Barrabás
- Cover of the November 1974 issue
- Categories: Satirical magazine
- Frequency: Weekly
- Publisher: ELF Ediciones; TISA;
- Founded: 1972
- First issue: 3 October 1972
- Final issue: July 1977
- Country: Spain
- Based in: Barcelona
- Language: Spanish

= Barrabás (magazine) =

Spanish satirical magazine (1972–1977)

Barrabás was a weekly graphical humor and political satirical magazine focusing on football news published in Barcelona between 1972 and 1977.

==History and profile==
Barrabás was launched in Barcelona on 3 October 1972 as a weekly. The magazine was established by Josep Llario who also started other titles such as Por Favor and Interviú. Its founding publisher was Elf Ediciones which produced El Papus, too. The company was part of the La Vanguardia Española group headed by Javier Godó Muntañola. From the issue 124 the publisher became the TISA company.

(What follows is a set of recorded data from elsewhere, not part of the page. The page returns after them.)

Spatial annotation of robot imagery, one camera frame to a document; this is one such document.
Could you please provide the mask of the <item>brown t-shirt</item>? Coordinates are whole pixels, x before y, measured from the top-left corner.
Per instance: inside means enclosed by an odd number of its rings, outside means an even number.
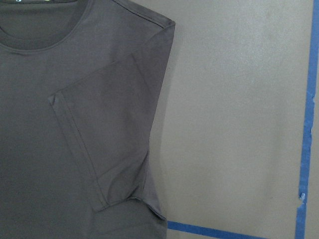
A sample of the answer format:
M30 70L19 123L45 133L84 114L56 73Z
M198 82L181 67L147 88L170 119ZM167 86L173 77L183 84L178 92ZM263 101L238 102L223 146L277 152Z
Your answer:
M166 238L149 156L174 30L130 0L1 1L1 238Z

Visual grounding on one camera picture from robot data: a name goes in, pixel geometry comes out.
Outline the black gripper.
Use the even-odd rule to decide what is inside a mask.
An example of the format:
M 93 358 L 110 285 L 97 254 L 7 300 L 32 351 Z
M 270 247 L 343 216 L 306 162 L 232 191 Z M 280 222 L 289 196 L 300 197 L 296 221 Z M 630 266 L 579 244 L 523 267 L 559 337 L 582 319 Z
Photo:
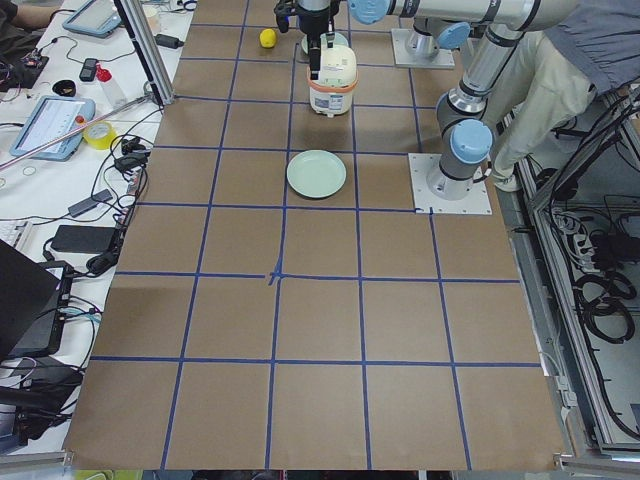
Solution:
M 321 35 L 329 31 L 330 0 L 299 0 L 299 28 L 307 37 L 309 78 L 318 79 L 321 69 Z

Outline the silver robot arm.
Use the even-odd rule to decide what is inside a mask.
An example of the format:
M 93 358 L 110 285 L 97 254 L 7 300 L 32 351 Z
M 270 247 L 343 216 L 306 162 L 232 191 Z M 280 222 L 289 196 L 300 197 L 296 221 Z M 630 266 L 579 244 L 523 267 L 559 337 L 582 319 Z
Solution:
M 573 11 L 575 1 L 350 1 L 351 15 L 371 25 L 387 15 L 420 18 L 425 31 L 441 47 L 446 30 L 484 25 L 486 30 L 473 60 L 457 87 L 444 94 L 437 119 L 444 143 L 439 164 L 426 176 L 428 188 L 446 200 L 465 198 L 478 166 L 493 144 L 481 121 L 486 98 L 515 47 L 528 31 L 556 25 Z
M 393 28 L 386 39 L 393 50 L 395 67 L 452 69 L 455 67 L 453 52 L 466 43 L 470 32 L 467 22 L 416 17 L 410 29 Z M 357 81 L 358 68 L 364 63 L 348 39 L 332 24 L 317 41 L 310 44 L 304 40 L 302 47 L 311 62 L 319 62 L 317 71 L 308 69 L 311 86 L 342 88 Z

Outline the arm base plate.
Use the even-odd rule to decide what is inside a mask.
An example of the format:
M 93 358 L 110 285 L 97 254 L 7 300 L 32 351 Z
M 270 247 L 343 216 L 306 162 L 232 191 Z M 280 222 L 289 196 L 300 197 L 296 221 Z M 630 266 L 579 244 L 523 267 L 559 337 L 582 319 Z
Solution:
M 397 67 L 446 70 L 455 67 L 452 51 L 441 49 L 430 35 L 394 28 L 391 37 Z
M 422 214 L 491 215 L 482 169 L 466 180 L 454 180 L 440 169 L 440 154 L 408 155 L 414 210 Z

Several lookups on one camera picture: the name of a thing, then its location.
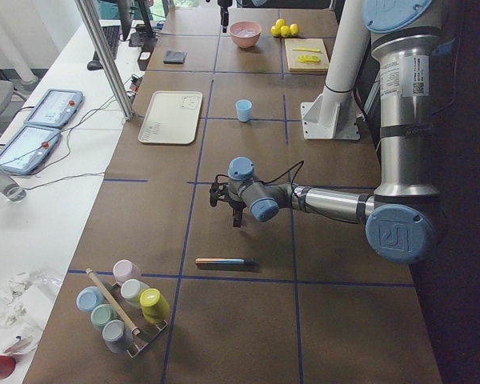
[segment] bowl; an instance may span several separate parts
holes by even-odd
[[[258,42],[262,26],[256,22],[236,22],[230,26],[233,42],[240,48],[249,48]]]

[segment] wooden stick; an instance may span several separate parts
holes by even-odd
[[[126,314],[123,308],[119,305],[119,303],[115,300],[114,296],[110,294],[107,288],[103,285],[101,279],[99,278],[98,274],[92,270],[91,268],[86,269],[87,276],[93,281],[97,288],[102,292],[103,296],[109,301],[115,311],[118,313],[119,317],[125,322],[126,326],[130,328],[132,333],[137,336],[141,333],[141,330],[132,322],[131,318]]]

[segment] brown table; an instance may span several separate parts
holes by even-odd
[[[367,132],[358,142],[303,139],[300,102],[320,94],[325,76],[287,73],[284,43],[270,36],[279,17],[323,38],[331,56],[338,25],[328,10],[232,9],[230,23],[262,24],[248,50],[220,34],[216,6],[169,15],[26,383],[441,381],[408,269],[377,256],[363,226],[284,210],[263,224],[246,213],[233,228],[229,206],[208,203],[214,176],[241,155],[265,180],[305,160],[303,185],[359,192],[380,182]],[[163,64],[167,49],[187,51],[185,64]],[[156,90],[203,93],[192,144],[137,140]],[[240,98],[254,104],[248,123],[235,118]],[[205,257],[258,265],[200,270],[194,260]],[[91,285],[85,268],[110,275],[121,258],[172,308],[168,329],[133,359],[109,352],[74,304]]]

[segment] white paper label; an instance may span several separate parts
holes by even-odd
[[[402,58],[402,96],[429,95],[429,57],[425,55]]]
[[[400,64],[397,61],[388,62],[381,67],[380,73],[381,99],[388,96],[399,96],[402,94],[400,85]]]

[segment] yellow lemon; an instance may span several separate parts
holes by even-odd
[[[288,26],[281,27],[281,37],[288,38],[290,36],[290,28]]]
[[[272,28],[270,28],[270,33],[275,38],[278,38],[279,36],[281,36],[281,28],[279,28],[277,26],[272,26]]]
[[[281,28],[282,26],[286,25],[286,21],[284,18],[278,18],[278,20],[275,22],[275,27],[276,28]]]
[[[290,26],[290,34],[292,36],[297,36],[298,32],[300,32],[300,29],[298,28],[298,24],[292,24]]]

The magazine like other satirical titles of the period presented news on current events through cartoons, and its focus was on football. Major cartoonists included Ivà (Ramón Tosas) and Óscar Nebreda. The circulation of Barrabás was nearly 113,450 copies from February 1973.

The magazine began to decline in August 1976 and folded in July 1977.